Problem description
Repeat every record exactly, but keep images out of the copy.

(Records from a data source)
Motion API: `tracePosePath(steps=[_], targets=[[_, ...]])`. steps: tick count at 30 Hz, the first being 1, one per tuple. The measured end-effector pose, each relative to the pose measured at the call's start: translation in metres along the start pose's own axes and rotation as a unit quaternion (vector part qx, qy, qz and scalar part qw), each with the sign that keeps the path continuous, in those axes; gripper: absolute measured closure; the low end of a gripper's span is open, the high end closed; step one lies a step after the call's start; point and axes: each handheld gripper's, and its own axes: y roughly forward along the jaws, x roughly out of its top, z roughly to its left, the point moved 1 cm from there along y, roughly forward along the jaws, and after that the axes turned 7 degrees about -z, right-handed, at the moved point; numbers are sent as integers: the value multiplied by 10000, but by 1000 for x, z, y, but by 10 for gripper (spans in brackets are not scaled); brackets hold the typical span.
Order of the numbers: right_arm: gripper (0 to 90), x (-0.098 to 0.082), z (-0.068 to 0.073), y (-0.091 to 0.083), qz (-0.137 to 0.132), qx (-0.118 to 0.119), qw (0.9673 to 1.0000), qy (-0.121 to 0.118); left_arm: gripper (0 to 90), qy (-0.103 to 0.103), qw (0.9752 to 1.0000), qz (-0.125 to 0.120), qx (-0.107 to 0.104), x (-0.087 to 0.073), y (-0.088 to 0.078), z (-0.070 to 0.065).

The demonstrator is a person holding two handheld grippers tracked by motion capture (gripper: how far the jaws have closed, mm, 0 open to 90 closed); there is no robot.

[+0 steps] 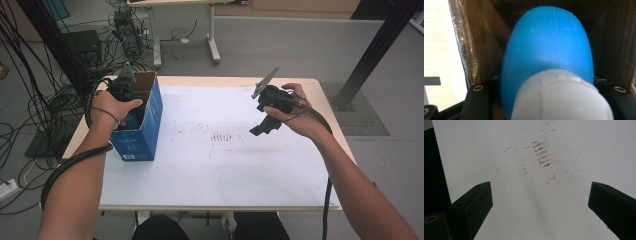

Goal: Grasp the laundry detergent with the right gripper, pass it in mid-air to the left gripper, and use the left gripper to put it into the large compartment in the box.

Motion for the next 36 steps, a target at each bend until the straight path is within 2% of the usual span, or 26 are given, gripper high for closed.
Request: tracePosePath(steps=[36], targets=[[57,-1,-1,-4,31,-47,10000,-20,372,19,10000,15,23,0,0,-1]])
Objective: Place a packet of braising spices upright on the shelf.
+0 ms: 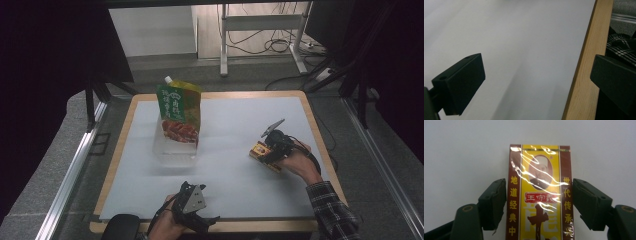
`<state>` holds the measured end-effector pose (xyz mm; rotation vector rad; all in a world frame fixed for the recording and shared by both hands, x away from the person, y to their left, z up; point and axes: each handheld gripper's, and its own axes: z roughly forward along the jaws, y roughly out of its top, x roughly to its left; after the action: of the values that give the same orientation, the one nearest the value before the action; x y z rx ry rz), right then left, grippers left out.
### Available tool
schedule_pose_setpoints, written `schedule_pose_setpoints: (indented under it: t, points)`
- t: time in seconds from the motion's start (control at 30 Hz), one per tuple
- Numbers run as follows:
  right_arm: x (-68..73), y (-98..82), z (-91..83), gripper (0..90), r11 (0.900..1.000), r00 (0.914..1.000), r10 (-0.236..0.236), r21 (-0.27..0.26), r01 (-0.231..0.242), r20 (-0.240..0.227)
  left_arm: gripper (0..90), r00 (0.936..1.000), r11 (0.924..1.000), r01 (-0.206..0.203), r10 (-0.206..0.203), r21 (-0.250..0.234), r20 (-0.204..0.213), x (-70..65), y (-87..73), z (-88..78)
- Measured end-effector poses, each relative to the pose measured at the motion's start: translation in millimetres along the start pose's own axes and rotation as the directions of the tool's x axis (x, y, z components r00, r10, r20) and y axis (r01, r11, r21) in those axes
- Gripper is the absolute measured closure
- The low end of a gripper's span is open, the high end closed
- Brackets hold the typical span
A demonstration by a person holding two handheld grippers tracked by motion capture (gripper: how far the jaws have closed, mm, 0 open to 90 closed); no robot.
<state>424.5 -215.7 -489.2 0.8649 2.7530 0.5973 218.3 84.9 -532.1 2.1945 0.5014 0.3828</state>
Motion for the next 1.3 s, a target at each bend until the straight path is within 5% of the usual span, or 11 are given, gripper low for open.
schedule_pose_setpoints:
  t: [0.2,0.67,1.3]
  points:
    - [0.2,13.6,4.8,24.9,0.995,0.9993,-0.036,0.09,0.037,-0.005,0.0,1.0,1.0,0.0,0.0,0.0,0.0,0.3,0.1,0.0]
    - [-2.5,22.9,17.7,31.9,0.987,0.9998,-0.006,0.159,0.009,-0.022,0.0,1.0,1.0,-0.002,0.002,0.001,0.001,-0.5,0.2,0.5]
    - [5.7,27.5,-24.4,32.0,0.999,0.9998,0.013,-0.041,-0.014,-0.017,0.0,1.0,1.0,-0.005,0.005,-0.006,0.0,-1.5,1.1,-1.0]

Result of the task
Motion API: `tracePosePath(steps=[_], targets=[[_, ...]])`. steps: tick count at 30 Hz, the first being 1, one per tuple. The measured end-effector pose, each relative to the pose measured at the call's start: translation in metres along the start pose's own axes and rotation as a unit quaternion (vector part qx, qy, qz and scalar part qw), each with the sign that keeps the path continuous, in those axes; gripper: absolute measured closure; the low end of a gripper's span is open, the high end closed; step one lies a step after the call's start; point and axes: each handheld gripper's, and its own axes: y roughly forward along the jaws, x roughly out of its top, z roughly to its left, the point moved 1 cm from there along y, roughly forward along the jaws, and after that the axes turned 7 degrees about -z, right-handed, at the moved point; numbers are sent as integers: the value multiplied by 10000, but by 1000 for x, z, y, but by 10 for gripper (spans in brackets are not scaled); brackets hold the typical span.
Order of the numbers: right_arm: gripper (0 to 90), x (-0.098 to 0.082), z (-0.068 to 0.073), y (-0.091 to 0.083), qz (-0.137 to 0.132), qx (-0.118 to 0.119), qw (0.9673 to 1.0000), qy (-0.121 to 0.118); left_arm: gripper (0 to 90), qy (-0.103 to 0.103), qw (0.9752 to 1.0000), qz (-0.125 to 0.120), qx (-0.107 to 0.104), x (-0.087 to 0.073), y (-0.088 to 0.078), z (-0.070 to 0.065).

The demonstrator is a person holding two handheld grippers tracked by motion capture (gripper: how far the jaws have closed, mm, 0 open to 90 closed); there is no robot.

[+0 steps] 

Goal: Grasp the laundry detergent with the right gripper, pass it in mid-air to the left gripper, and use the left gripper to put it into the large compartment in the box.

Motion for the next 36 steps, a target at each bend until the straight path is within 2% of the usual span, or 26 are given, gripper high for closed.
Request: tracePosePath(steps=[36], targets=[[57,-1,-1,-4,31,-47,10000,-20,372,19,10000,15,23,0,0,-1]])
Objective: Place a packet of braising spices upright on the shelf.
+0 ms: 
`<state>` holds the measured end-effector pose (xyz mm; rotation vector rad; all in a world frame fixed for the recording and shared by both hands, x away from the person, y to their left, z up; point and axes: each handheld gripper's, and its own axes: z roughly forward along the jaws, y roughly out of its top, x roughly to its left; after the action: of the values that give the same orientation, the one nearest the value before the action; x y z rx ry rz), right then left, grippers left out.
### Available tool
schedule_pose_setpoints, written `schedule_pose_setpoints: (indented under it: t, points)`
- t: time in seconds from the motion's start (control at 30 Hz), one per tuple
- Numbers run as follows:
  right_arm: x (-68..73), y (-98..82), z (-91..83), gripper (0..90), r11 (0.900..1.000), r00 (0.914..1.000), r10 (-0.236..0.236), r21 (-0.27..0.26), r01 (-0.231..0.242), r20 (-0.240..0.227)
  left_arm: gripper (0..90), r00 (0.936..1.000), r11 (0.924..1.000), r01 (-0.206..0.203), r10 (-0.206..0.203), r21 (-0.250..0.234), r20 (-0.204..0.213), x (-70..65), y (-87..73), z (-88..78)
- Measured end-effector poses, each relative to the pose measured at the motion's start: translation in millimetres along the start pose's own axes and rotation as the directions of the tool's x axis (x, y, z components r00, r10, r20) and y axis (r01, r11, r21) in those axes
- Gripper is the absolute measured closure
- The low end of a gripper's span is open, the high end closed
- Brackets hold the typical span
A demonstration by a person holding two handheld grippers tracked by motion capture (gripper: how far the jaws have closed, mm, 0 open to 90 closed); no robot.
<state>424.5 -215.7 -489.2 0.8649 2.7530 0.5973 218.3 84.9 -532.1 2.1945 0.5014 0.3828</state>
Motion for the next 1.3 s, a target at each bend until the straight path is within 5% of the usual span, or 11 are given, gripper low for open.
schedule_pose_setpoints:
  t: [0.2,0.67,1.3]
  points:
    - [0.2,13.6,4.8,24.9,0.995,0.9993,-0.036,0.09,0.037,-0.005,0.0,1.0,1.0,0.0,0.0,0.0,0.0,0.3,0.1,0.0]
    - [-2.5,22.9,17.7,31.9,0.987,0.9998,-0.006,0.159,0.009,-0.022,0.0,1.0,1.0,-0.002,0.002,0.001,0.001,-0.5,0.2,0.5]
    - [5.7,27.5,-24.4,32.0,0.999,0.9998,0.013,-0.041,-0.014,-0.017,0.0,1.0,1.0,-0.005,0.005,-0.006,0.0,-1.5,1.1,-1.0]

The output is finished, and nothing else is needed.